# Do you like caulk?



## Bastien1337 (Dec 20, 2010)

i dont like scribing trim, it usually cause more problems then it fixes in my opinion. Not saying there arnt the odd time that it works, but once u starting cutting one piece, then you need to adjust where it meets the next piece etc etc. 

If the floor is that effed up in the first place then maybe fixing the humps in the floor was required or new subfloor prior to tile. 

i just think any time you caulk the base to the floor you get a very fuzzy looking transition. it doesnt look good.


----------



## Calidecks (Nov 19, 2011)

An emoticon would be cool Kam to let us know you just put out an awesome joke.

That one snuk up me.:sneaky2::clap::thumbsup::thumbup::laughing:


----------



## Calidecks (Nov 19, 2011)

Bastien1337 said:


> i dont like scribing trim, it usually cause more problems then it fixes in my opinion. Not saying there arnt the odd time that it works, but once u starting cutting one piece, then you need to adjust where it meets the next piece etc etc.
> 
> If the floor is that effed up in the first place then maybe fixing the humps in the floor was required or new subfloor prior to tile.
> 
> i just think any time you caulk the base to the floor you get a very fuzzy looking transition. it doesnt look good.


Not to mention the caulk looks good for about a week then everything under the sun sticks to it.


----------



## BlueRidgeGreen (Apr 21, 2012)

One we just finished.....painted on porcelain.

Shoe is aesthetic, not necessary.

How you gonna caulk that......hypodermic needle? Grout void? Naaaaaaaa.
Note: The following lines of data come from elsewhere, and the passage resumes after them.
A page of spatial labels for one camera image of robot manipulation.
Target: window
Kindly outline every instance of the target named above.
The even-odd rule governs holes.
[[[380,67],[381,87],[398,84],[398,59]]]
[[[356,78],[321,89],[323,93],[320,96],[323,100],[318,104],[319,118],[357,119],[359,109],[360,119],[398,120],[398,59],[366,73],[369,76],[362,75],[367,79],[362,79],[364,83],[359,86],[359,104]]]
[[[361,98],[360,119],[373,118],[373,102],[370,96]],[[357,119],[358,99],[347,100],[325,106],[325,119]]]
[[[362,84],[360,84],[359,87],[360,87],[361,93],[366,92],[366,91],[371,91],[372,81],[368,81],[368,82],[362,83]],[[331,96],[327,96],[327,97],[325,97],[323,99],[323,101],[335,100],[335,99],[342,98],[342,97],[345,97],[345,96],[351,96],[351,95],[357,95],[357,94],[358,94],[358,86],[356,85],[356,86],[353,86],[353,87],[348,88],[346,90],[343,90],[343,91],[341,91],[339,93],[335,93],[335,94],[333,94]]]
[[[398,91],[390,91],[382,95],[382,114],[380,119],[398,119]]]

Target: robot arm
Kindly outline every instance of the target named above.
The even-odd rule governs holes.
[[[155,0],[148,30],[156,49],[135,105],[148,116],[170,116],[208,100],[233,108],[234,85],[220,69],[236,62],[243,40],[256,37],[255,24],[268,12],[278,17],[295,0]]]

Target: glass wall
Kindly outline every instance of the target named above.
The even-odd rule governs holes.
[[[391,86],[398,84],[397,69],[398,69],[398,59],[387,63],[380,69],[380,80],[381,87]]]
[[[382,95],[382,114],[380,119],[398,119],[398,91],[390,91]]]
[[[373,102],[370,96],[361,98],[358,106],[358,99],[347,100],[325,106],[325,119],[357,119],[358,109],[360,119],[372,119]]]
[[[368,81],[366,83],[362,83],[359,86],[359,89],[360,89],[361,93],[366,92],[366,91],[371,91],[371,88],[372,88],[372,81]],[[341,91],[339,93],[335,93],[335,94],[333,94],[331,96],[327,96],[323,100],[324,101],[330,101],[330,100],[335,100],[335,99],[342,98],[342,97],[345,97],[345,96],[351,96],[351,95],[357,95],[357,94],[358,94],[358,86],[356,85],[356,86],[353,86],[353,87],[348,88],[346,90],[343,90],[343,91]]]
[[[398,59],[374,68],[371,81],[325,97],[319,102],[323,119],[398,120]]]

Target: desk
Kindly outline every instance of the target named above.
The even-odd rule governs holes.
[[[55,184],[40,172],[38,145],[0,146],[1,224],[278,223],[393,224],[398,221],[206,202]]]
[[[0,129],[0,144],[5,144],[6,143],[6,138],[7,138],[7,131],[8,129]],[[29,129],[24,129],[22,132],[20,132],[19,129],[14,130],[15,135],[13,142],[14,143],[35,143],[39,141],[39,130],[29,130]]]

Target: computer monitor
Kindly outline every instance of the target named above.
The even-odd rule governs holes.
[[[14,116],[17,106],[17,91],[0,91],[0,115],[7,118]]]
BTW....18x18's......no lipppy. Good frame, good sub, good tile......start right...........finish right. Crispy clean.

I'm gonna get the painter who left that nail head on the shoe.........


----------



## Bastien1337 (Dec 20, 2010)

great work boss! 

See even tile like this, what are you gonna do tape the floor to caulk it? all the ridges of the tile will create a very uneven edge. It will never look as sharp as the line BRG has here.
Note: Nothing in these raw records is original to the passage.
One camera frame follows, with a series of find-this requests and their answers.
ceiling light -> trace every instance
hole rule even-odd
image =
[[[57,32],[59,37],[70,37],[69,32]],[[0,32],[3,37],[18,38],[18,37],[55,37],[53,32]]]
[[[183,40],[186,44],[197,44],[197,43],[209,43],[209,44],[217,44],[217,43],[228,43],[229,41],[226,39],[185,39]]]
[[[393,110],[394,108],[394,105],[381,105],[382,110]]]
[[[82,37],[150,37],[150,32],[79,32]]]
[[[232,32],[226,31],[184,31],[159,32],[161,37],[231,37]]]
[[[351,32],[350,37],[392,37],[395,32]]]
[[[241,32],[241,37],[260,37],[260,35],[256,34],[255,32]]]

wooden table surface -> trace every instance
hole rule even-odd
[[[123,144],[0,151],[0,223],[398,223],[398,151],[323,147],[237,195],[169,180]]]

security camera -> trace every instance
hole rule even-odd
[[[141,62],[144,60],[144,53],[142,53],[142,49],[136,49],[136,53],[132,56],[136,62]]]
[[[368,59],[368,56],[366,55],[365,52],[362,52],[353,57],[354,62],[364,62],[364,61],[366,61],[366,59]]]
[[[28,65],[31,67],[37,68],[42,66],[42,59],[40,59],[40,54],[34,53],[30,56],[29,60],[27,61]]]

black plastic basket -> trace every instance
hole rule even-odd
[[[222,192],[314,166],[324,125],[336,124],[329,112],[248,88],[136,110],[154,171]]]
caulk is meant to transition between two surfaces to prevent cracking....its not meant as an end all be all solution to every gap problem. If you got bad gaps, then you got problems you shoulda corrected prior to caulk IMHO


----------



## kambrooks (Apr 24, 2012)

Californiadecks said:


> An emoticon would be cool Kam to let us know you just put out an awesome joke.
> 
> That one snuk up me.:sneaky2::clap::thumbsup::thumbup::laughing:


Oops. Not sure i know how on the iPhone app


----------



## TNTRenovate (Aug 19, 2010)

Bastien1337 said:


> i dont like scribing trim, it usually cause more problems then it fixes in my opinion. Not saying there arnt the odd time that it works, but once u starting cutting one piece, then you need to adjust where it meets the next piece etc etc.
> 
> If the floor is that effed up in the first place then maybe fixing the humps in the floor was required or new subfloor prior to tile.
> 
> i just think any time you caulk the base to the floor you get a very fuzzy looking transition. it doeskin look good.


You should tack the trim in place before scribing, that way any transitions will be seamless.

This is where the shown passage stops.